About datasets

Letter, cardio, opticaldigts and pen datasets is available in ODDS library.
Satellite dataset can be download in Unsupervised Anomaly Detection Benchmark.
These datasets are also included in file folder "datasets".

Requirements

pytorch>=1.0
statsmodels>=0.9.0

The whole code is coming soon...

PyTorch implementation of paper: "adVAE: A self-adversarial variational autoencoder with Gaussian anomaly prior knowledge for anomaly detection", which has been accepted by Knowledge-based Systems.

Since my code is a little "academic", I am still working on reconstructing my code. Fortunately, YeongHyeon has shared his implemention of adVAE.

The file "self_adVAE-test.ipynb" shows the results of adVAE. Until now, we have only uploaded some code to show the performance of the adVAE model. The whole code is coming soon...

Show results of adVAE

The following content is the same as the content in file "self_adVAE-test.ipynb".
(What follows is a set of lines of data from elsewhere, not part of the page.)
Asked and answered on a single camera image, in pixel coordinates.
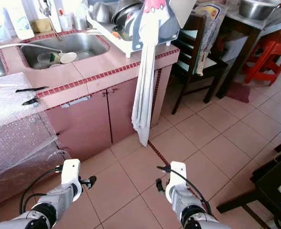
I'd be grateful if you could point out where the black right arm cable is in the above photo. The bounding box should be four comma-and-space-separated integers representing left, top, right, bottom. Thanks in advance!
157, 165, 213, 215

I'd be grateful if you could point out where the dark wooden chair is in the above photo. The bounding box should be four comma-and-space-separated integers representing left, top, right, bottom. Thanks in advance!
172, 13, 229, 116

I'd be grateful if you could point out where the yellow sponge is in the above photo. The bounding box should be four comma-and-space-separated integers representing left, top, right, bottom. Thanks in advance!
31, 18, 53, 34

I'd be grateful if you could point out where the dark steel pot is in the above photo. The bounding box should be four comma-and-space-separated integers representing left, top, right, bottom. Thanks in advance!
112, 0, 145, 27

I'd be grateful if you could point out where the red plastic stool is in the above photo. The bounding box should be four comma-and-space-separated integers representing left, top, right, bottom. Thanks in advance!
243, 30, 281, 86

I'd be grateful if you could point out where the white labelled bottle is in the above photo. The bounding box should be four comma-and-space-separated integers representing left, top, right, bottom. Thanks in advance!
8, 0, 36, 40

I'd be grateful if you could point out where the narrow pink cabinet door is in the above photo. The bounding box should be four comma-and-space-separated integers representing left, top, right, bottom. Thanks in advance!
108, 79, 142, 144

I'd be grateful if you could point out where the blue grey plastic tray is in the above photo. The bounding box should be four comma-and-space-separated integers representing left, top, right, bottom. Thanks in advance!
131, 0, 182, 41

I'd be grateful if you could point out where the large steel mixing bowl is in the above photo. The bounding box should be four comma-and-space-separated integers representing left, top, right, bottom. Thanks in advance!
238, 0, 281, 21

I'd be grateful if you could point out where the clear plastic cup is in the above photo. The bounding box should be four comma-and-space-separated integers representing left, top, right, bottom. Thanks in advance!
0, 12, 12, 43

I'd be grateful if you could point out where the dark wooden table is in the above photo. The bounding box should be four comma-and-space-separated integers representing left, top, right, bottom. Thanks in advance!
215, 5, 281, 100

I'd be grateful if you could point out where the clear bubble wrap sheet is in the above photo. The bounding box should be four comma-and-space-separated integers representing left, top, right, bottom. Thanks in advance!
0, 72, 65, 209

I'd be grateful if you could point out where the white hanging towel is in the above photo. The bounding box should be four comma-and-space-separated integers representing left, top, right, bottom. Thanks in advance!
132, 18, 166, 146

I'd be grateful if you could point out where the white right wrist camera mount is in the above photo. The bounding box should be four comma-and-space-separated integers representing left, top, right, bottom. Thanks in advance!
165, 161, 187, 202

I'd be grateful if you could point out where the small steel pot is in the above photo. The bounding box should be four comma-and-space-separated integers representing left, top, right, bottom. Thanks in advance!
91, 1, 113, 23

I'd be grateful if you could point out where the chrome sink faucet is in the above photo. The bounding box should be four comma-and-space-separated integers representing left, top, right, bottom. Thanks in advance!
40, 0, 62, 41

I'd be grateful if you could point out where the short black strap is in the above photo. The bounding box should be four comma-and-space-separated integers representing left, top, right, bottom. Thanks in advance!
22, 97, 39, 106

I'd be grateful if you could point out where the thick white hose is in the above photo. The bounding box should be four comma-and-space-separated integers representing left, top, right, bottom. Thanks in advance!
0, 43, 60, 54

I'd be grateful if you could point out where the wide pink cabinet door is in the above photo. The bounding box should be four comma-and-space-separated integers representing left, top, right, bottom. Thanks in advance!
46, 91, 112, 162

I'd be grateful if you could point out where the maroon floor mat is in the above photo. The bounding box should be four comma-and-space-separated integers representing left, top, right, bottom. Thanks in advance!
226, 82, 251, 103

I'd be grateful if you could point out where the small white bowl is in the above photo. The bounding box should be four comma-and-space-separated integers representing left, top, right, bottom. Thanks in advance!
59, 52, 78, 64

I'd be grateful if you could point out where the patterned plastic bag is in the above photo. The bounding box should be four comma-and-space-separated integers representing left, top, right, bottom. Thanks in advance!
195, 2, 227, 77

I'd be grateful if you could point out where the silver cabinet handle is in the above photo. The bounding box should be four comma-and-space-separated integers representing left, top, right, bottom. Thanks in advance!
62, 95, 91, 108

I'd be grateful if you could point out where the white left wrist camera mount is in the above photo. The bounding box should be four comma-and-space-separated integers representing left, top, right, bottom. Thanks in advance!
61, 159, 82, 201

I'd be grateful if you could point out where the grey cutting board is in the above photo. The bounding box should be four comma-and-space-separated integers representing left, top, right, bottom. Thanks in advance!
169, 0, 198, 29

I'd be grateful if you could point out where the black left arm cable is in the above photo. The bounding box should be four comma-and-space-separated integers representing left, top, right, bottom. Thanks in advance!
19, 166, 63, 215

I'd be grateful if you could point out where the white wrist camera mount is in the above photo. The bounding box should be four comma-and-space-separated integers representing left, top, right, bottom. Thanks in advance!
165, 161, 187, 202
61, 159, 82, 201

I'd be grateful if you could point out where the white dish rack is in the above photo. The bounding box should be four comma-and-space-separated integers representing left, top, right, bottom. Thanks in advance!
87, 10, 182, 59

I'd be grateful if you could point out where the steel cup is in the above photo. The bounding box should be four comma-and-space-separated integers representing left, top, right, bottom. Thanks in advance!
74, 14, 87, 31

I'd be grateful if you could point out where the clear drinking glass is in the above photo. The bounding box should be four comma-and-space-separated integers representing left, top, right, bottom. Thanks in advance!
38, 52, 60, 67

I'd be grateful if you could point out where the dark wooden furniture piece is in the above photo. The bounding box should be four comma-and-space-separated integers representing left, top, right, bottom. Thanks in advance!
217, 136, 281, 229

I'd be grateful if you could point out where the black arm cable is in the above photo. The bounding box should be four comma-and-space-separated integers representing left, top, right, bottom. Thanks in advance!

from __future__ import print_function

import torch
import numpy as np
import matplotlib.pyplot as plt
from sklearn.preprocessing import MinMaxScaler
from sklearn.metrics import (precision_recall_curve, auc,average_precision_score,
                             roc_curve,precision_score, recall_score,  f1_score)
import statsmodels.api as sm
from utils.plot_culve import plot_ROC,plot_PRC
import time
from load_data.tabular import load_tab_data
import models 
import random
import os
#import torch.utils.data

SEED=1
random.seed(SEED)
np.random.seed(SEED)
torch.manual_seed(SEED)
os.environ['PYTHONHASHSEED'] = str(SEED)
torch.cuda.manual_seed(SEED)
torch.cuda.manual_seed_all(SEED)
torch.backends.cudnn.deterministic=True
torch.backends.cudnn.benchmark = False

def reparameterize_Ltimes(mu, logvar,L):
    std = torch.exp(0.5*logvar)
    std = std.unsqueeze(1).repeat(1,L, 1)
    mu = mu.unsqueeze(1).repeat(1,L, 1)
    eps = torch.randn_like(std)
    return eps.mul(std).add_(mu)

def trainset_anomaly_score(x_train,encoder,decoder):
    print('computing anomaly score in training dataset...')
    encoder.eval()
    decoder.eval()
    L=1000
    #x_recon_error=torch.FloatTensor(x_train.size()[0]).zero_()
    with torch.no_grad():
        mu_train, logvar_train=encoder(x_train)
        z_train=reparameterize_Ltimes(mu_train, logvar_train,L)
        x_recon=decoder(z_train)
        res=x_recon-x_train.unsqueeze(1).repeat(1,L,1)
        res=torch.mean(res, 1, keepdim=False)
        spe=torch.diag(torch.mm(res,torch.transpose(res, 0, 1)))
    return spe.cpu().numpy()

def testset_anomaly_score(x_test,encoder,decoder):
    print('computing anomaly score in testing dataset...')
    encoder.eval()
    decoder.eval()
    L=1000
    with torch.no_grad():
        mu_test, logvar_test=encoder(x_test)
        z_test=reparameterize_Ltimes(mu_test, logvar_test,L)       
        x_recon=decoder(z_test)
        res=x_recon-x_test.unsqueeze(1).repeat(1,L,1)
        res=torch.mean(res, 1, keepdim=False)
        spe=torch.diag(torch.mm(res,torch.transpose(res, 0, 1)))
    return spe.cpu().numpy()

def learning_threshold(train_recon_error,alpha):
    dens = sm.nonparametric.KDEUnivariate(train_recon_error.astype(np.float))
    bound = np.linspace(min(train_recon_error),max(train_recon_error),1024)
    dens.fit(bw='silverman',gridsize=1024)
    threshold=bound[min(np.where(dens.cdf>alpha)[0])]
    return threshold

def show_pre_recall_f1(test_recon_error,test_label,threshold):
    y_pred=test_recon_error.copy()
    larger_idx=np.where(y_pred>=threshold)
    lower_idx=np.where(y_pred<threshold)
    y_pred[lower_idx[0]]=0
    y_pred[larger_idx[0]]=1
    print('precision:',precision_score(test_label,y_pred))
    print('recall:',recall_score(test_label,y_pred))
    print('f1 score:',f1_score(test_label,y_pred))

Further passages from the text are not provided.